What to do :: Search the entries for the word "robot" and copy each line that has it.

Data shown ::
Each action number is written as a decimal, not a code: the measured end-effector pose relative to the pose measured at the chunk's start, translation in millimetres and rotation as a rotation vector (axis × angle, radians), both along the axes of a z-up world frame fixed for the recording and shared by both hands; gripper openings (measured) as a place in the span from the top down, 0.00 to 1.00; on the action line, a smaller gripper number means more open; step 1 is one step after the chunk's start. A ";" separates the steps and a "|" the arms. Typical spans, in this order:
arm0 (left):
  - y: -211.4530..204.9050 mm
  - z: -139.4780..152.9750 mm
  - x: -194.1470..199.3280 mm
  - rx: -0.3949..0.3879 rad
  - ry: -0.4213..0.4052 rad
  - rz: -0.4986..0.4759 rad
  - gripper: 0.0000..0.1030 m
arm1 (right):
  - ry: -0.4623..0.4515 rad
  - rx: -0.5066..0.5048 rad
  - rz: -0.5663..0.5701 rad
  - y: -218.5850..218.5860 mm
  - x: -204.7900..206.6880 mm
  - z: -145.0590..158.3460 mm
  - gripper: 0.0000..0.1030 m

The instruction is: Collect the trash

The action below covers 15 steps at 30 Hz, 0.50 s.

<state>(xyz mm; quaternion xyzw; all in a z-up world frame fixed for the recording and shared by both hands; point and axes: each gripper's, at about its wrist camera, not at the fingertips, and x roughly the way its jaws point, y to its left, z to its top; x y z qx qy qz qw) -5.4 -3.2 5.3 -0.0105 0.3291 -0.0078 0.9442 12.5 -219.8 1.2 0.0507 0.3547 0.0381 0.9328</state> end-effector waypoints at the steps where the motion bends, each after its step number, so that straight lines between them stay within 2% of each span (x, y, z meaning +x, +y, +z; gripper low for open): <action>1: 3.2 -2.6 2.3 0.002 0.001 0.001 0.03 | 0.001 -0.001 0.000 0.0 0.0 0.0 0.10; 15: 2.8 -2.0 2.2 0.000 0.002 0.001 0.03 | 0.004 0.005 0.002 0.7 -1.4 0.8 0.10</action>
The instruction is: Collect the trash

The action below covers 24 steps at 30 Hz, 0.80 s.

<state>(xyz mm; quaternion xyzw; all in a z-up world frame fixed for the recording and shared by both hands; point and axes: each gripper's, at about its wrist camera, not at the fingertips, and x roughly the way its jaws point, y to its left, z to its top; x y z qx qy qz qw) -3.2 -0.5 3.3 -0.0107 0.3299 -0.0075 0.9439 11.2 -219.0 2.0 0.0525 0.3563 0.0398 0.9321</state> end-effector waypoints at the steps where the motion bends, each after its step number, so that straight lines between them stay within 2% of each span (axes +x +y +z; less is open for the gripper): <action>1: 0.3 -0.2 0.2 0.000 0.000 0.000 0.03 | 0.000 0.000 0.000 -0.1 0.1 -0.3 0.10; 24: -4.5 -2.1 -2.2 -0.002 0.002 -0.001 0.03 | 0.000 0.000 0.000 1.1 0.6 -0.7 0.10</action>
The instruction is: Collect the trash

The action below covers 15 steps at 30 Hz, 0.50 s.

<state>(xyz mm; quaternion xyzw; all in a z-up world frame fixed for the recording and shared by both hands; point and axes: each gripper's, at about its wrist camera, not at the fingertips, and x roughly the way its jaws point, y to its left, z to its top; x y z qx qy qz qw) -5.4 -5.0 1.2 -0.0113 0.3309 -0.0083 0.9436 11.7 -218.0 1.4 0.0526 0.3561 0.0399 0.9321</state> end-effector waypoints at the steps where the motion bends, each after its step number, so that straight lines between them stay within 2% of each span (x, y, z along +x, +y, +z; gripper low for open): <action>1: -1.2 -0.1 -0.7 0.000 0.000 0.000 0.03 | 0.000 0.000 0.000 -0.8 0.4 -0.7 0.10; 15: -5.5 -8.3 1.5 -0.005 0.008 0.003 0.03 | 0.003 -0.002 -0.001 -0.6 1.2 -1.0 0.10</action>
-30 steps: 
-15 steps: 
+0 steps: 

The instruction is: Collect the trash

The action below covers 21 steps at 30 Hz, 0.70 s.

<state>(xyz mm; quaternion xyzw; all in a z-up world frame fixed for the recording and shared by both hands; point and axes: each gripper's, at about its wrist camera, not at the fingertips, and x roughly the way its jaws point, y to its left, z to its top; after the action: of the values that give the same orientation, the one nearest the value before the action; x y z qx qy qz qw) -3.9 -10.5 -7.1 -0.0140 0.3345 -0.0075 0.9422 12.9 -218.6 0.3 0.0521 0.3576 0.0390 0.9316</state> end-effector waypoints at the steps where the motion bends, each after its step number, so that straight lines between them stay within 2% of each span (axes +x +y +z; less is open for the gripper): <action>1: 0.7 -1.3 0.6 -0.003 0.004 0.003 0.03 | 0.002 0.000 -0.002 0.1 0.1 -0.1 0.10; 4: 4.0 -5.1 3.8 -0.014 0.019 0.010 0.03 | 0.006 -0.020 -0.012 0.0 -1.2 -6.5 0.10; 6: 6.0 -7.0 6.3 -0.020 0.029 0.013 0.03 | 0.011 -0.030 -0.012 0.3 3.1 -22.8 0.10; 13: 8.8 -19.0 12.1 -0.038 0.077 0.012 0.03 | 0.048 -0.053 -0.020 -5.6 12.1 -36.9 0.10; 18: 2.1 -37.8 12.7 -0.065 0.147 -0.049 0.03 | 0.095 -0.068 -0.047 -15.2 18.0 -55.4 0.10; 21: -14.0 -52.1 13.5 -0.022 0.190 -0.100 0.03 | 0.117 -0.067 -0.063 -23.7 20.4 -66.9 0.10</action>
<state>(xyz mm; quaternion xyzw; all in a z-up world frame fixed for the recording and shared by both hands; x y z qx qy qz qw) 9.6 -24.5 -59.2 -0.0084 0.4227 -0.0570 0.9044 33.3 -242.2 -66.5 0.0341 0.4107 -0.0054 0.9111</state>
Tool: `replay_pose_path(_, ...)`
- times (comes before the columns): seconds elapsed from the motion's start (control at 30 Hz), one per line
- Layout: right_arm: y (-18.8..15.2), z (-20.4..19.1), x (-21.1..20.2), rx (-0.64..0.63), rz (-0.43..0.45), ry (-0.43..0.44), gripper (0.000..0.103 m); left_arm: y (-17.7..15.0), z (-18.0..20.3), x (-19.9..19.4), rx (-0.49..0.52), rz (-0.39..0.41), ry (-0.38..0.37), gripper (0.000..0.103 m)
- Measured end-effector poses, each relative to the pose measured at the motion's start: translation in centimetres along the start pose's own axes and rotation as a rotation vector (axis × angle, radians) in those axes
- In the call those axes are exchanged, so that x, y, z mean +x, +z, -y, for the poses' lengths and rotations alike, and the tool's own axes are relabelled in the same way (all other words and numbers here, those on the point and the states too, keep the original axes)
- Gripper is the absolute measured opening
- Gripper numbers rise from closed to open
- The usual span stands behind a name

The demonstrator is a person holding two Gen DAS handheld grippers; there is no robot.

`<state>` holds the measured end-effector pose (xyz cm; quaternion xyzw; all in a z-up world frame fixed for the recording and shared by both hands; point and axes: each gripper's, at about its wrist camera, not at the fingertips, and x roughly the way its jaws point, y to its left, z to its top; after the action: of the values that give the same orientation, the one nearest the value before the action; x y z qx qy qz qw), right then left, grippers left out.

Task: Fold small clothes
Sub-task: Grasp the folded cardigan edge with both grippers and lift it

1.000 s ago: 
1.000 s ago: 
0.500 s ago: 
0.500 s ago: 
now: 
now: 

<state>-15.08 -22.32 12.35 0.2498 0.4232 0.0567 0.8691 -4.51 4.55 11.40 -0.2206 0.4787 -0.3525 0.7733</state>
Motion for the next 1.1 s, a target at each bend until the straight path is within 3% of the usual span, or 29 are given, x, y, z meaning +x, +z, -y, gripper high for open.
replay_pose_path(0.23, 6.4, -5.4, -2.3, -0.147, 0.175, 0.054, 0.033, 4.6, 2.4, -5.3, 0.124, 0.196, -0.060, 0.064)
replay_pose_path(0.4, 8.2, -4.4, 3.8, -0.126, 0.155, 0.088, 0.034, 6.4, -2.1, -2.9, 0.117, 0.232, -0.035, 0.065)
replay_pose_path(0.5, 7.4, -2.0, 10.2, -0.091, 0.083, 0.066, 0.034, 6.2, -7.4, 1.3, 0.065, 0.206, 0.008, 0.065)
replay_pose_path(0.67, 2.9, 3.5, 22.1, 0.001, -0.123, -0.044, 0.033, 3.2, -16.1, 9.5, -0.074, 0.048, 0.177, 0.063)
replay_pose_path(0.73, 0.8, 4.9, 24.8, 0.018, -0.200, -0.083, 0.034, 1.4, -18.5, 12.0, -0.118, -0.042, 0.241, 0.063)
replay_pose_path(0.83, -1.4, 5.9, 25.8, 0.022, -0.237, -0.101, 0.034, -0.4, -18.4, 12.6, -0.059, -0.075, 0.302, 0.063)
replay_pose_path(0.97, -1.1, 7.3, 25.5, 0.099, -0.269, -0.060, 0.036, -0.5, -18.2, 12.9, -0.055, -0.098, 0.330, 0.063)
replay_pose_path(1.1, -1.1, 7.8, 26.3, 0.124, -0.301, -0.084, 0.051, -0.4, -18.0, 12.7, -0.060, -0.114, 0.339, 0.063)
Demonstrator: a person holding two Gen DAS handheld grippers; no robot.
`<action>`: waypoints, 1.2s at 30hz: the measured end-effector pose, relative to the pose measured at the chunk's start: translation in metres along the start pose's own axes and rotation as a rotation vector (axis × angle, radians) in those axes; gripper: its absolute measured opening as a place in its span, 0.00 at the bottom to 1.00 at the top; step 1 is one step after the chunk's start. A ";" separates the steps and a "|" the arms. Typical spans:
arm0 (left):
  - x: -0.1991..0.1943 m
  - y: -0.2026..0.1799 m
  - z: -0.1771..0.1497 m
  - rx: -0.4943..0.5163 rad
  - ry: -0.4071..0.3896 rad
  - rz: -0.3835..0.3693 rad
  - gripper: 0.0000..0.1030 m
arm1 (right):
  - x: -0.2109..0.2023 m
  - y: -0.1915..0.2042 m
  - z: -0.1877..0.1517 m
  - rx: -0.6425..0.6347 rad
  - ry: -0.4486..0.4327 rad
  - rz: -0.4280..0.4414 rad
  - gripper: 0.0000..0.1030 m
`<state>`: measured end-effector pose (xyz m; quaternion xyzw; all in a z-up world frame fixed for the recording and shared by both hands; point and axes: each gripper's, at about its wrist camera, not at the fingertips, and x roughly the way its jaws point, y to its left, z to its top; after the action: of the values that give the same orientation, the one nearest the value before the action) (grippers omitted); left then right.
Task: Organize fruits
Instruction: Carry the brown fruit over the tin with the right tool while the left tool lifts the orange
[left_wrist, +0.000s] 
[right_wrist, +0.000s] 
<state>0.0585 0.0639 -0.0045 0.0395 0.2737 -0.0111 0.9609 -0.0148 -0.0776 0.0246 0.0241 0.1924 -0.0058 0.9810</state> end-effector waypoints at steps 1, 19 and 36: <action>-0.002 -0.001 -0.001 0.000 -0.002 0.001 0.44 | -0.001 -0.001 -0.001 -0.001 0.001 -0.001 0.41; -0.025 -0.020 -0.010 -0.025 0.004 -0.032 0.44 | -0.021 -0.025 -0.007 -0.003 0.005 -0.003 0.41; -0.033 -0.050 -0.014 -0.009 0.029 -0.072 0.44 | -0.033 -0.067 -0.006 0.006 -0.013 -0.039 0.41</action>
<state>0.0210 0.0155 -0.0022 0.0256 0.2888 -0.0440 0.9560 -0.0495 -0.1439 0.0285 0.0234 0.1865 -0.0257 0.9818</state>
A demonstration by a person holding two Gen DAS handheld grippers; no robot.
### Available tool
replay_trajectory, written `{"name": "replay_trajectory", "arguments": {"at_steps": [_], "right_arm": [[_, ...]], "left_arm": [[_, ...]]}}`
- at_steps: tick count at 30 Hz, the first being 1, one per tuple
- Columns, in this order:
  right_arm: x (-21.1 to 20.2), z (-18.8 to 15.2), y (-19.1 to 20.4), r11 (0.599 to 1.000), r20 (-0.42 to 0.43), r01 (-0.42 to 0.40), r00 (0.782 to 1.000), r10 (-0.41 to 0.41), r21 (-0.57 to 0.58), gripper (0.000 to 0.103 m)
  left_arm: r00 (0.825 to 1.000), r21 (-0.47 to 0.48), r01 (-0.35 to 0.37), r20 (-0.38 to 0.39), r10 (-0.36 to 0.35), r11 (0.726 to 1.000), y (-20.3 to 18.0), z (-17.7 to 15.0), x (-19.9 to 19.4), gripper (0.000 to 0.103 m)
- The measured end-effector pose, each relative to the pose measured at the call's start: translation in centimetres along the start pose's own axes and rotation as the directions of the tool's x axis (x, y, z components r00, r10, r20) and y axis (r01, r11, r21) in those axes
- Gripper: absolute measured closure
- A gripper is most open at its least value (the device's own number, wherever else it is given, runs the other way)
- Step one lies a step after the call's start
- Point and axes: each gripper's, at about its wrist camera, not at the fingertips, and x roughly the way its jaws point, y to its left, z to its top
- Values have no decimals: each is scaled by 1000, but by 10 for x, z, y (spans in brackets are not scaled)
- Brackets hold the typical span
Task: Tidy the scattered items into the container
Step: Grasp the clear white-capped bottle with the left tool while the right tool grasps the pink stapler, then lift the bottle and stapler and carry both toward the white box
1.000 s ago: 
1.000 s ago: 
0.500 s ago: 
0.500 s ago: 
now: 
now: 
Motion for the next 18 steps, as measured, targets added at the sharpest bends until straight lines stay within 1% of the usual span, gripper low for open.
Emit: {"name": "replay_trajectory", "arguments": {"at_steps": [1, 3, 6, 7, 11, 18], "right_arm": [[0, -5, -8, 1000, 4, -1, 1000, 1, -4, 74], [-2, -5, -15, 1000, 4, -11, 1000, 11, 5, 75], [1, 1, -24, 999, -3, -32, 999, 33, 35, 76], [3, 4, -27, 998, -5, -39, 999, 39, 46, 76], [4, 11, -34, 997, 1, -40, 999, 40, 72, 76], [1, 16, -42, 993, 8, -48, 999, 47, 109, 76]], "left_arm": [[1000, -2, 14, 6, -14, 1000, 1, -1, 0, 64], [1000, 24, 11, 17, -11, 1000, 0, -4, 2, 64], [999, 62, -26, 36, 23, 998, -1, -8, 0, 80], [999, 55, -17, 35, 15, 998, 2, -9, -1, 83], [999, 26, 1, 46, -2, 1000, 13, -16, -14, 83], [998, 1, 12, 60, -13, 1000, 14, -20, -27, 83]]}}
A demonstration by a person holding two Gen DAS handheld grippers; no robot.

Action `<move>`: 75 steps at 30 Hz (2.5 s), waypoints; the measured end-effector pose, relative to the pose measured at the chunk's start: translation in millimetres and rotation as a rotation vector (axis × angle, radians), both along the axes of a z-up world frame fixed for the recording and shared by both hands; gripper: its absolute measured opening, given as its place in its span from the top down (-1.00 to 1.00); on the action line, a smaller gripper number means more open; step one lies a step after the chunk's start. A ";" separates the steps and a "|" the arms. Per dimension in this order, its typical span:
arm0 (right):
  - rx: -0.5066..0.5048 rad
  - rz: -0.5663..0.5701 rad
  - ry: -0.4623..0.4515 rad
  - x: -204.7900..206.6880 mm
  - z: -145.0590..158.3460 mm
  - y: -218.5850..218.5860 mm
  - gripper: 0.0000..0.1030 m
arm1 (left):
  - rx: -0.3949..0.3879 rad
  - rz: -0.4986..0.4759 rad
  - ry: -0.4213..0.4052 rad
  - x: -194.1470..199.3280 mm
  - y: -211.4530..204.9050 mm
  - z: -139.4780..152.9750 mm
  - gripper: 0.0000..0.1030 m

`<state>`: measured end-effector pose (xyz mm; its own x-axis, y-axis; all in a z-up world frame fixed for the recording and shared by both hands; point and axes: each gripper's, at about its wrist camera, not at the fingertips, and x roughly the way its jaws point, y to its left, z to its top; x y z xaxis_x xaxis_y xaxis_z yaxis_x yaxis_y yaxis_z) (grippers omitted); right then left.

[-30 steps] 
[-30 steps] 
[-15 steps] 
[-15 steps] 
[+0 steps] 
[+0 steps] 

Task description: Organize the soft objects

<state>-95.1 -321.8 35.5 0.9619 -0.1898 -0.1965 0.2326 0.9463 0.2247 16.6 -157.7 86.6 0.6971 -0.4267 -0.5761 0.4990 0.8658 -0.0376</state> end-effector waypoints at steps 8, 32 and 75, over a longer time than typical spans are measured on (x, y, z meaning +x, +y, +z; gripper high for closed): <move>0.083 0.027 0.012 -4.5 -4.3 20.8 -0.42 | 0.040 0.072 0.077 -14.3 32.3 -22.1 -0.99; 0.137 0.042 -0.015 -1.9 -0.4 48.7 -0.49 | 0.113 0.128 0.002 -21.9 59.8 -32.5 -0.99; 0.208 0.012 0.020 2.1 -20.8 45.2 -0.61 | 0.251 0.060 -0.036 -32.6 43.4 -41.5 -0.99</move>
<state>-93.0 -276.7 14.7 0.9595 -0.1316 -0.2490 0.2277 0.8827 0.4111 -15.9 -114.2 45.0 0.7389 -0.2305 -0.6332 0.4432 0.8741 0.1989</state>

Completed exercise ::
The demonstrator is a person holding two Gen DAS handheld grippers; there is no robot.
Demonstrator: a person holding two Gen DAS handheld grippers; no robot.
A demonstration by a person holding two Gen DAS handheld grippers; no robot.
A demonstration by a person holding two Gen DAS handheld grippers; no robot.

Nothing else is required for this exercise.